Your objective -> Reproduce the data exactly and drop any pictures it holds.
Exercise inputs: Begin
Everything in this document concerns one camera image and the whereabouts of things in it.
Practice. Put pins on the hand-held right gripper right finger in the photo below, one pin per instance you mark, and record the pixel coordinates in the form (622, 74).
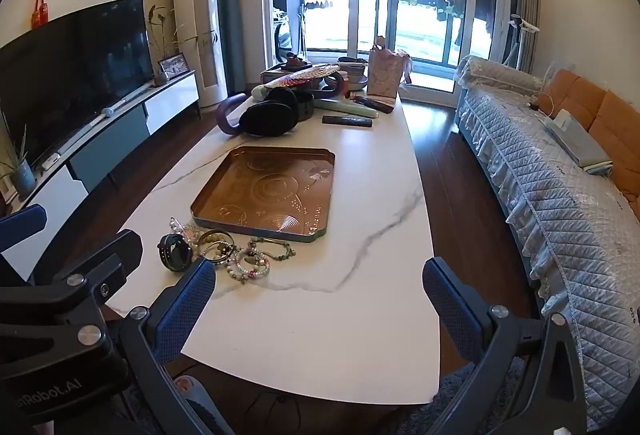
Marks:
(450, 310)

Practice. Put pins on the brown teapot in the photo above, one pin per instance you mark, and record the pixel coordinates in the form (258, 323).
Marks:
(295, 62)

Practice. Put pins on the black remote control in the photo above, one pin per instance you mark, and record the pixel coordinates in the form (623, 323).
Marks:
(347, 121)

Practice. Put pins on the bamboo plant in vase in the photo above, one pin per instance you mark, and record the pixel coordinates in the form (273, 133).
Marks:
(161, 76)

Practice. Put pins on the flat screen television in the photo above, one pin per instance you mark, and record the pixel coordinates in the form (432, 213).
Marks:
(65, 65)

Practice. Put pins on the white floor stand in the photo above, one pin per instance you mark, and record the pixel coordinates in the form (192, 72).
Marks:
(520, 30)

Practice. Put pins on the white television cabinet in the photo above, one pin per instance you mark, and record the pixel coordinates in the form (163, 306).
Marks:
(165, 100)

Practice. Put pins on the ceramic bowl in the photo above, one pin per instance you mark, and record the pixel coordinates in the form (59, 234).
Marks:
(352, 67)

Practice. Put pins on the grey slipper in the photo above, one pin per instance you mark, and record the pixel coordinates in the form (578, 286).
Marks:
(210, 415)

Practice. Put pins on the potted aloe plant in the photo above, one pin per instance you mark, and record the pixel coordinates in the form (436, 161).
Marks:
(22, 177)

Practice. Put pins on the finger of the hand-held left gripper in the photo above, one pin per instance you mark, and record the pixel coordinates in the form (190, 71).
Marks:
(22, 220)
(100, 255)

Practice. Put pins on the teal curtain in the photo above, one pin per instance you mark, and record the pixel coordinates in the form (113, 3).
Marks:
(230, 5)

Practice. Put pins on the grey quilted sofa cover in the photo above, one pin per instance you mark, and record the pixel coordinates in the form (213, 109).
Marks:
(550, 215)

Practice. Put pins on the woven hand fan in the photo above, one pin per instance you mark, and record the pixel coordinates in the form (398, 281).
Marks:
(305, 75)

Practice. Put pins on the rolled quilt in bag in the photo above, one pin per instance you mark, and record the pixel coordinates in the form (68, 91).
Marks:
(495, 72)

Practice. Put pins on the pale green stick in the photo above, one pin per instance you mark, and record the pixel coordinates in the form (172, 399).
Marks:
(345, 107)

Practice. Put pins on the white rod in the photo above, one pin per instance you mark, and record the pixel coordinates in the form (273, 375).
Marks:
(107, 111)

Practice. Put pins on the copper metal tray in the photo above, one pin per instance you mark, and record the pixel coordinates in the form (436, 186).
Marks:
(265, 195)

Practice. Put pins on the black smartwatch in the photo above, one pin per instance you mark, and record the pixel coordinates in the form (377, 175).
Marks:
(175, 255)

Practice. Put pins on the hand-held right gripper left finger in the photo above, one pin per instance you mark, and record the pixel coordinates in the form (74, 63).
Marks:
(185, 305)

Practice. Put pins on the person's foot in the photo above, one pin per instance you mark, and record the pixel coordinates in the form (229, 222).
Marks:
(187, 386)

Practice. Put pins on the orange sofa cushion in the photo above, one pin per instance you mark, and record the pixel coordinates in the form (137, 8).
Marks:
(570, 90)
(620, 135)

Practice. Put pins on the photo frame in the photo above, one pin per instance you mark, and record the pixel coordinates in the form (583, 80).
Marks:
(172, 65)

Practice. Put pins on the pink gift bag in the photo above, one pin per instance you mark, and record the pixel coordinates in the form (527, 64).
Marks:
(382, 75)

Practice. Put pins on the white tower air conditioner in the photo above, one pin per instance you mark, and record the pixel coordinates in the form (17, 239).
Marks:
Exercise inputs: End
Response below ->
Everything in this document concerns one camera image and the whereabouts of things in it.
Practice. Put pins on the hand-held right gripper right finger in the photo below, one pin per instance you mark, and record the pixel coordinates in the form (622, 74).
Marks:
(450, 310)

Practice. Put pins on the brown teapot in the photo above, one pin per instance you mark, and record the pixel coordinates in the form (258, 323).
Marks:
(295, 62)

Practice. Put pins on the black remote control in the photo above, one pin per instance you mark, and record the pixel coordinates in the form (623, 323).
Marks:
(347, 121)

Practice. Put pins on the bamboo plant in vase in the photo above, one pin per instance you mark, and record the pixel coordinates in the form (273, 133).
Marks:
(161, 76)

Practice. Put pins on the flat screen television in the photo above, one pin per instance you mark, and record the pixel coordinates in the form (432, 213).
Marks:
(65, 65)

Practice. Put pins on the white floor stand in the photo above, one pin per instance you mark, and record the pixel coordinates in the form (192, 72).
Marks:
(520, 30)

Practice. Put pins on the white television cabinet in the photo above, one pin per instance you mark, and record the pixel coordinates in the form (163, 306).
Marks:
(165, 100)

Practice. Put pins on the ceramic bowl in the photo above, one pin per instance you mark, and record the pixel coordinates in the form (59, 234).
Marks:
(352, 67)

Practice. Put pins on the grey slipper in the photo above, one pin per instance you mark, and record the pixel coordinates in the form (578, 286).
Marks:
(210, 415)

Practice. Put pins on the potted aloe plant in the photo above, one pin per instance you mark, and record the pixel coordinates in the form (436, 161).
Marks:
(22, 177)

Practice. Put pins on the finger of the hand-held left gripper in the photo above, one pin per instance you mark, and record the pixel coordinates in the form (190, 71).
Marks:
(22, 220)
(100, 255)

Practice. Put pins on the teal curtain in the photo above, one pin per instance you mark, and record the pixel coordinates in the form (113, 3).
Marks:
(230, 5)

Practice. Put pins on the grey quilted sofa cover in the photo above, one pin per instance you mark, and record the pixel coordinates in the form (213, 109).
Marks:
(550, 215)

Practice. Put pins on the woven hand fan in the photo above, one pin per instance you mark, and record the pixel coordinates in the form (398, 281).
Marks:
(305, 75)

Practice. Put pins on the rolled quilt in bag in the photo above, one pin per instance you mark, and record the pixel coordinates in the form (68, 91).
Marks:
(495, 72)

Practice. Put pins on the pale green stick in the photo above, one pin per instance you mark, and record the pixel coordinates in the form (172, 399).
Marks:
(345, 107)

Practice. Put pins on the white rod in the photo above, one pin per instance you mark, and record the pixel coordinates in the form (273, 375).
Marks:
(107, 111)

Practice. Put pins on the copper metal tray in the photo above, one pin per instance you mark, and record the pixel coordinates in the form (436, 186).
Marks:
(265, 195)

Practice. Put pins on the black smartwatch in the photo above, one pin per instance you mark, and record the pixel coordinates in the form (377, 175).
Marks:
(175, 255)

Practice. Put pins on the hand-held right gripper left finger in the photo above, one pin per instance you mark, and record the pixel coordinates in the form (74, 63).
Marks:
(185, 305)

Practice. Put pins on the person's foot in the photo above, one pin per instance you mark, and record the pixel coordinates in the form (229, 222).
Marks:
(187, 386)

Practice. Put pins on the orange sofa cushion in the photo above, one pin per instance you mark, and record the pixel coordinates in the form (137, 8).
Marks:
(570, 90)
(620, 135)

Practice. Put pins on the photo frame in the photo above, one pin per instance you mark, and record the pixel coordinates in the form (583, 80).
Marks:
(172, 65)

Practice. Put pins on the pink gift bag in the photo above, one pin per instance you mark, and record the pixel coordinates in the form (527, 64).
Marks:
(382, 75)

Practice. Put pins on the white tower air conditioner in the photo above, one pin per instance you mark, and record the pixel coordinates in the form (17, 239).
Marks:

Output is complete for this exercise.